Type 3 CRS consists of an acute cardiac dysfunction following AKI: the pathogenetic mechanisms of cardiomyocyte injury after ischemic AKI can be ascribed to apoptosis associated with increased plasma levels of TNF-alpha. Indeed, the selective blockade of TNF-alpha limited cardiac apoptosis [8]. To further support the relevance of humoral signalling in type 3 CRS, Naito and colleagues [9] elegantly demonstrated that AKI sensitizes the kidney to endotoxin-driven production of cytokines and chemokines. This hyper-responsiveness to endotoxin is likely mediated by an increase of histone methylation and consequent recruitment of RNA polymerase II to the TNF-alpha and MCP-1 genes.

In type 4 CRS, the accumulation of water soluble and protein-bound uremic toxins contributes to the typical endothelial dysfunction and vascular calcification of chronic kidney disease patients [10]. The endogenous inhibitor of nitric oxide synthase ADMA, p-cresyl-sulphate and indoxyl-sulphate induce oxidative stress, and endothelial and cardiomyocyte apoptosis [10, 11]. Elevated plasma levels of these uremic toxins are associated with increased cardiovascular risk and mortality [12].

Type 5 CRS reflects a systemic condition causing simultaneous cardiac and renal dysfunction. Sepsis, the systemic response to infection, is the main cause of type 5 CRS. The mechanisms of cardiac and renal dysfunction during sepsis are related to the detrimental role of circulating mediators such as bacterial compounds (lipopolysaccharide and inflammatory cytokines (TNF-alpha, interleukin-6)) able to induce apoptotic tissue damage [13].

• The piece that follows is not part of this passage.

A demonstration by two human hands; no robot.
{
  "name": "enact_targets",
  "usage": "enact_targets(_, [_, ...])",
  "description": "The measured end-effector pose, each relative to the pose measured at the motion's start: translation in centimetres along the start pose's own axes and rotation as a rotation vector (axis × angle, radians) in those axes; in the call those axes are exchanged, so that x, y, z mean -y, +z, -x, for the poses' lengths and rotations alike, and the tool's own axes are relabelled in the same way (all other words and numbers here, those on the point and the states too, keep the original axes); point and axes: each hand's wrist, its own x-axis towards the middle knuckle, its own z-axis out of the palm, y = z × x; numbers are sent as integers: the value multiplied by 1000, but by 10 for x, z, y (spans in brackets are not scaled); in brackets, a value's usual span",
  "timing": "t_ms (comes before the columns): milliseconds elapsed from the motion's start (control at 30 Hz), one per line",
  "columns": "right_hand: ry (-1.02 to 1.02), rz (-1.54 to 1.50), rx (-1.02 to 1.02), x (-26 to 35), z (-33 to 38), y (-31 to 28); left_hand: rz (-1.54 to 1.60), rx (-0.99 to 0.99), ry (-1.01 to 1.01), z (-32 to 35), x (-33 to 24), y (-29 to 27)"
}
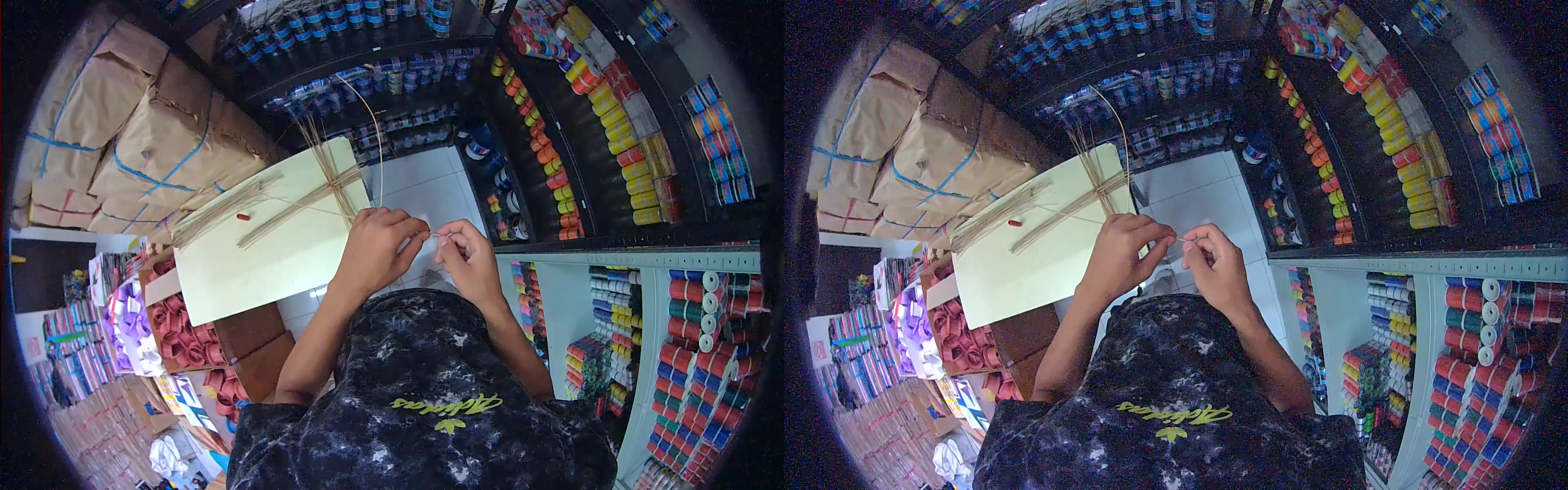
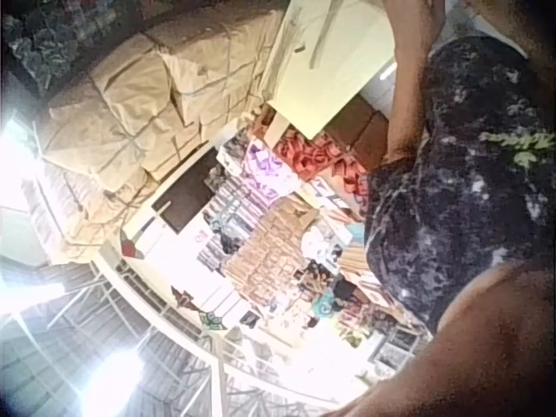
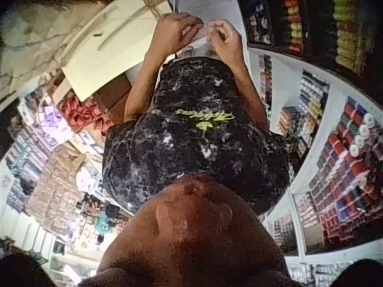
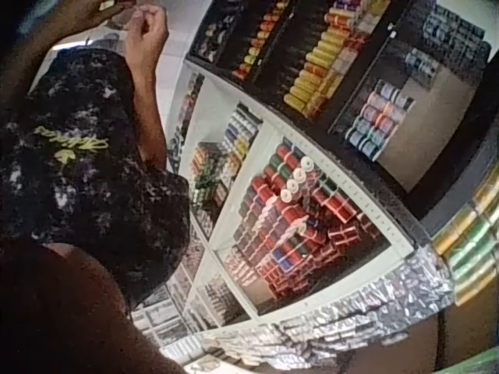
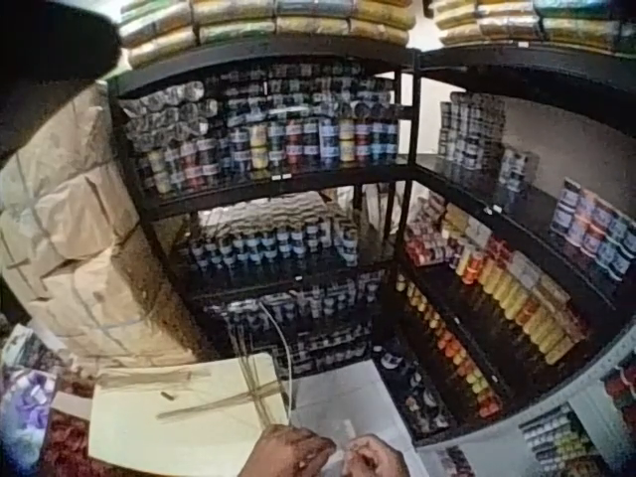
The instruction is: The recorder is assembling a kite frame by tying thin bamboo sticks together with thread.
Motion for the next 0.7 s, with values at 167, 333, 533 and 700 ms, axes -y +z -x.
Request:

In CRS, other metabolites, nucleic acids and lipids can be released by different types of activated cells and circulate into the bloodstream free or bound to specific carriers such as extracellular vesicles (EVs). EVs are membrane-delimited vesicles released from the plasma membrane of different cell types and able to transfer proteins, bioactive lipids and genetic information to a target cell [14]. Platelet-derived EVs isolated from plasma of septic patients induce myocardial and endothelial dysfunction through activation of caspase-3 and generation of superoxide, nitric oxide and peroxynitrite [15].

In conclusion, humoral signalling plays a key role in the pathogenesis of heart and kidney injury in CRS. The blockade of this detrimental humoral cross-talk may lead to an improvement of organ failure. This could be obtained by using early biomarkers of disease or by developing new therapeutic approaches aimed to limit the inflammatory response, including blood purification techniques and stem cell-based treatments.